### TASK STATEMENT
Go through the data underneath and copy every line exactly.
(GIVEN INFORMATION)
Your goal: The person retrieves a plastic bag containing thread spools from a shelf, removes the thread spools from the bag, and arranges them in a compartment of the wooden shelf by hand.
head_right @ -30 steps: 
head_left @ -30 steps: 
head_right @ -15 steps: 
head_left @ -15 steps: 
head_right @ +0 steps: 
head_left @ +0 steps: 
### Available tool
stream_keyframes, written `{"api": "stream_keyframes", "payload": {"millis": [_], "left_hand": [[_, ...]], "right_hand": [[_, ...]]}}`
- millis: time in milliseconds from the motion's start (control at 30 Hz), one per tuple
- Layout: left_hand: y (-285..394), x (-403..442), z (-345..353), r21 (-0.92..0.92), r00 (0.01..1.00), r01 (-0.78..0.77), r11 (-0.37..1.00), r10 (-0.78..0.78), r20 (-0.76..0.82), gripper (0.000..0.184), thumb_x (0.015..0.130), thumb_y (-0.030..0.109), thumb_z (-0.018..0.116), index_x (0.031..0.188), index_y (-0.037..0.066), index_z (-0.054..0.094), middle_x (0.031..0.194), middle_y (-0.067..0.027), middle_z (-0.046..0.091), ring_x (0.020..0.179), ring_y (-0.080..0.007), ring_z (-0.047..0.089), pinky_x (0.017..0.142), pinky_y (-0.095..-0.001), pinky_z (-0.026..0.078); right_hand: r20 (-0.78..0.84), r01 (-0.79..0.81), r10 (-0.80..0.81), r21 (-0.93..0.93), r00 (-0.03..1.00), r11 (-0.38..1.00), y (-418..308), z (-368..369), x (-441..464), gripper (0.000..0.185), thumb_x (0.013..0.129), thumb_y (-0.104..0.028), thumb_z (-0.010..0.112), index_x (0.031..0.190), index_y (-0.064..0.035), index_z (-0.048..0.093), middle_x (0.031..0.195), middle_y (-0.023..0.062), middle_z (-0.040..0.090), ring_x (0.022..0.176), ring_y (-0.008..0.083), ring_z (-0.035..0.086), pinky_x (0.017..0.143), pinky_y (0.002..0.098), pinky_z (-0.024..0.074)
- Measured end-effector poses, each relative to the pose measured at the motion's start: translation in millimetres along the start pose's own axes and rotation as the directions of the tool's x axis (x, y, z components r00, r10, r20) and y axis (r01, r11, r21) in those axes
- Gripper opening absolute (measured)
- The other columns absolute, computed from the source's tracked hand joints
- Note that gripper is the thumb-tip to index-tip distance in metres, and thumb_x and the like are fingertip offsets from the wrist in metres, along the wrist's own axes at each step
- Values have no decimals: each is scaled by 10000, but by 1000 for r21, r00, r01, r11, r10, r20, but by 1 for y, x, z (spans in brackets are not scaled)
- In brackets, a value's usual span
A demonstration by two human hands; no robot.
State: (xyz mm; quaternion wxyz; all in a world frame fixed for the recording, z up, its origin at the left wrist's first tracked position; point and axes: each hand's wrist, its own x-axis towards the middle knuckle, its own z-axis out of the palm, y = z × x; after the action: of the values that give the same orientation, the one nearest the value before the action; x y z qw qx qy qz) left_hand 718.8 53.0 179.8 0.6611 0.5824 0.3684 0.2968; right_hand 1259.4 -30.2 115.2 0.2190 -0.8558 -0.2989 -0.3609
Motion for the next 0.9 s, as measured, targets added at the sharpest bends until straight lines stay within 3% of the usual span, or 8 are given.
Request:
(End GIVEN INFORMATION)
### OUTPUT FOR THIS TASK
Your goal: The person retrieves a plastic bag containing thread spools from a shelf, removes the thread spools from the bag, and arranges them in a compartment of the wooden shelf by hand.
head_right @ -30 steps: 
head_left @ -30 steps: 
head_right @ -15 steps: 
head_left @ -15 steps: 
head_right @ +0 steps: 
head_left @ +0 steps: 
### Available tool
stream_keyframes, written `{"api": "stream_keyframes", "payload": {"millis": [_], "left_hand": [[_, ...]], "right_hand": [[_, ...]]}}`
- millis: time in milliseconds from the motion's start (control at 30 Hz), one per tuple
- Layout: left_hand: y (-285..394), x (-403..442), z (-345..353), r21 (-0.92..0.92), r00 (0.01..1.00), r01 (-0.78..0.77), r11 (-0.37..1.00), r10 (-0.78..0.78), r20 (-0.76..0.82), gripper (0.000..0.184), thumb_x (0.015..0.130), thumb_y (-0.030..0.109), thumb_z (-0.018..0.116), index_x (0.031..0.188), index_y (-0.037..0.066), index_z (-0.054..0.094), middle_x (0.031..0.194), middle_y (-0.067..0.027), middle_z (-0.046..0.091), ring_x (0.020..0.179), ring_y (-0.080..0.007), ring_z (-0.047..0.089), pinky_x (0.017..0.142), pinky_y (-0.095..-0.001), pinky_z (-0.026..0.078); right_hand: r20 (-0.78..0.84), r01 (-0.79..0.81), r10 (-0.80..0.81), r21 (-0.93..0.93), r00 (-0.03..1.00), r11 (-0.38..1.00), y (-418..308), z (-368..369), x (-441..464), gripper (0.000..0.185), thumb_x (0.013..0.129), thumb_y (-0.104..0.028), thumb_z (-0.010..0.112), index_x (0.031..0.190), index_y (-0.064..0.035), index_z (-0.048..0.093), middle_x (0.031..0.195), middle_y (-0.023..0.062), middle_z (-0.040..0.090), ring_x (0.022..0.176), ring_y (-0.008..0.083), ring_z (-0.035..0.086), pinky_x (0.017..0.143), pinky_y (0.002..0.098), pinky_z (-0.024..0.074)
- Measured end-effector poses, each relative to the pose measured at the motion's start: translation in millimetres along the start pose's own axes and rotation as the directions of the tool's x axis (x, y, z components r00, r10, r20) and y axis (r01, r11, r21) in those axes
- Gripper opening absolute (measured)
- The other columns absolute, computed from the source's tracked hand joints
- Note that gripper is the thumb-tip to index-tip distance in metres, and thumb_x and the like are fingertip offsets from the wrist in metres, along the wrist's own axes at each step
- Values have no decimals: each is scaled by 10000, but by 1000 for r21, r00, r01, r11, r10, r20, but by 1 for y, x, z (spans in brackets are not scaled)
- In brackets, a value's usual span
A demonstration by two human hands; no robot.
State: (xyz mm; quaternion wxyz; all in a world frame fixed for the recording, z up, its origin at the left wrist's first tracked position; point and axes: each hand's wrist, its own x-axis towards the middle knuckle, its own z-axis out of the palm, y = z × x; after the action: of the values that give the same orientation, the one nearest the value before the action; x y z qw qx qy qz) left_hand 718.8 53.0 179.8 0.6611 0.5824 0.3684 0.2968; right_hand 1259.4 -30.2 115.2 0.2190 -0.8558 -0.2989 -0.3609
Motion for the next 0.9 s, as measured, targets added at the sharpest bends until straight lines stay within 3% of the usual span, or 8 are given.
Request:

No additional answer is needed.